Bertinotti ai Ds: niente patti con Forza Italia

nostro inviato a Strasburgo
Già la stretta di mano di martedì, prima del corteo anti-Bolkestein, era stata tiepidina se non proprio fredda. Ieri erano appena una decina i passi che li separavano davanti all’aula dell’Europarlamento, ma tra i due erano in tanti a vedere un autentico muro di ghiaccio. «Io ho partecipato a una manifestazione dei sindacati europei che ci hanno detto di essere soddisfatti del compromesso raggiunto, tanto che hanno chiesto un incontro col Ps per dircelo!» ringhiava Massimo D’Alema a chi gli faceva osservare che Bertinotti aveva sparato a zero contro l’intesa popolari-socialisti. Il segretario di Rifondazione, col solito tono pacato, ribatteva poco più in là: «Una brutta storia questo accordo tra centrodestra e centrosinistra perché alle spalle del Parlamento e in aperto contrasto con la manifestazione di martedì che era contro la filosofia della direttiva, a cui hanno partecipato esponenti politici che poi lo hanno realizzato quel compromesso...». D’Alema e Bertinotti: è di nuovo guerra. In ballo, a quanto si dice, la presidenza della Camera, perché il segretario di Rifondazione conferma una ennesima volta che lui al governo non ci pensa per nulla. E che non intende cedere.

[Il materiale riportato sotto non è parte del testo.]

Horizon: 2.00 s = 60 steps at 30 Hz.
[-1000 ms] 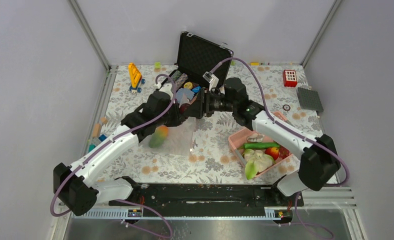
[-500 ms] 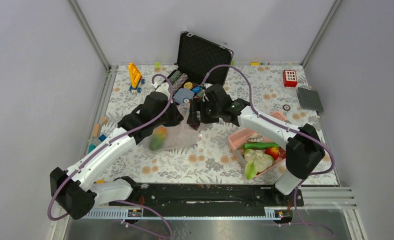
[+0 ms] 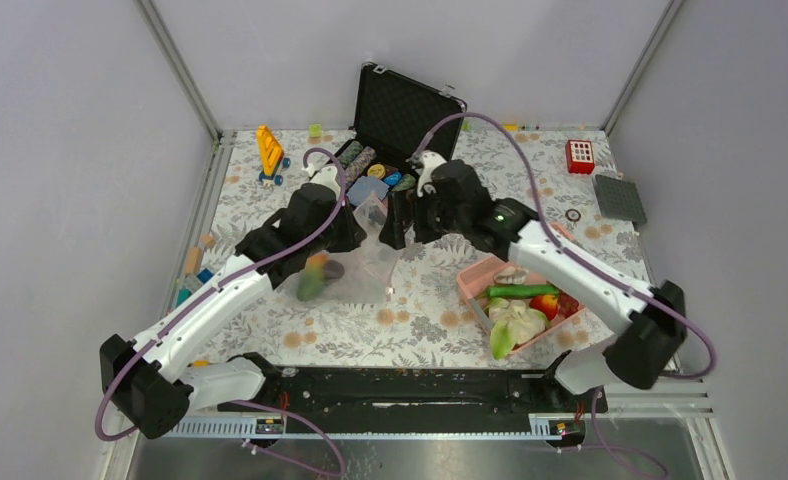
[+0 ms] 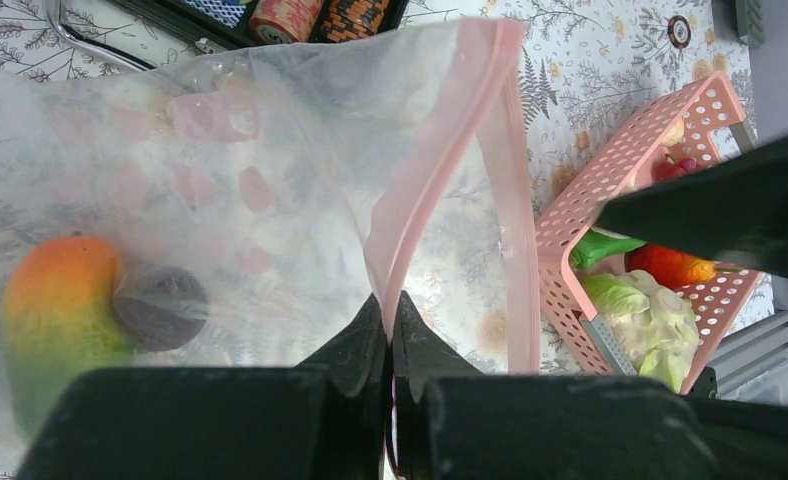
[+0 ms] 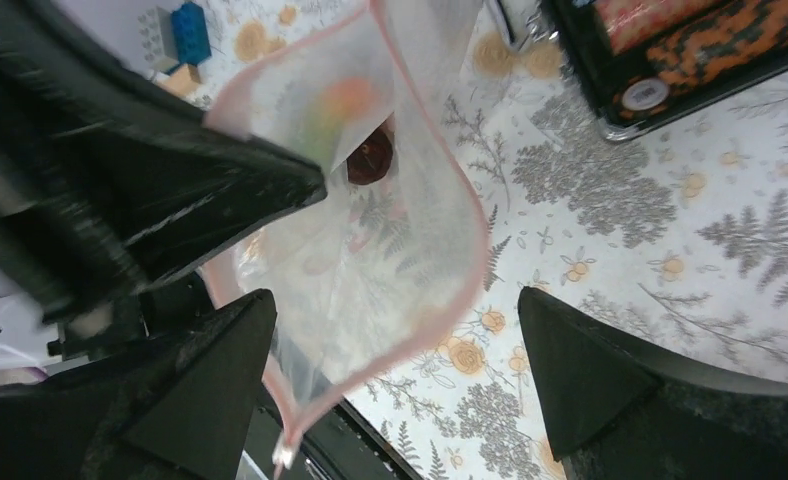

Ma perché, onorevole Bertinotti? In fondo l’offerta di un ministero della Repubblica, sempre che il centrosinistra prevalga, non è mica offensiva...
«L’ho detto addirittura un anno fa, in congresso, che non avrei fatto il ministro, e non intendo ripensarci. Ma le pare che a 66 anni ci s’inventa un nuovo ruolo?».
Prodi però pare continui a sperare in un suo ripensamento. E ieri l’ha definita un duro, ma leale.
«L’intesa raggiunta con lui è fuori discussione, e in essa restano fermi due punti: al governo ci sarà una delegazione di Rifondazione, che spero corposa. Ma io non ne farò parte».
Ma a fare il presidente della Camera, come pure si ipotizza, è invece disponibile?
«Che c’entra con la composizione del governo? Quello è un incarico che si decide di concerto, non è che una maggioranza possa pensare di poterlo affidare a uno dei suoi. Quella è tutta un altra storia».
In attesa di una vittoria delle sinistre, oggi intanto deve digerire una sconfitta. O almeno così pare lei l’abbia ritenuta, commentando il varo di questa nuova direttiva sui servizi in Europa...
«Oggi si è consumata una brutta storia... davvero brutta. Tanto sul terreno dei contenuti di politica economico-sociale che sul terreno della politica tout court. C’è stato un rimaneggiamento della Bolkestein che ha eliminato il veleno più nocivo, il principio del Paese d’origine, ma che ne lascia intatta l’ispirazione mettendo a rischio le tutele contrattuali e l’autonomia degli enti locali sulla scelta dei servizi. Ed è una brutta storia perché i socialisti, che pure hanno preso parte a una manifestazione di massa in contrasto con la filosofia del provvedimento, si sono poi mostrati sostanzialmente prigionieri dei popolari, i quali - per dirne una - sono riusciti a far passare un emendamento per tirare fuori dalla direttiva la sanità, cosa di per sé buona, ma in cui era evidente l’interesse per le cliniche private».
Dal fronte liberale si sostiene che voi abbiate appoggiato i lavoratori ricchi dell’Ovest contro quelli poveri dell’Est, come l’idraulico polacco.
«Abbiamo sostenuto i lavoratori contro i padroni».
Lei naturalmente sa bene che la direttiva dovrà essere esaminata dai governi. E che dunque ci sarà un ministro italiano che dovrà discutere il da farsi a Bruxelles. Teme che il compromesso realizzato qui si ripeta?
«Mi pare francamente difficile che lo si possa realizzare da noi.

Mi riesce difficile credere in un accordo tra Forza Italia e Ds».
Nessun timore, dunque, che da noi si possano vagheggiare nuove formule politiche?
«Io il pericolo di un neo-centrismo in realtà lo vedo. Ma per ora è lontano».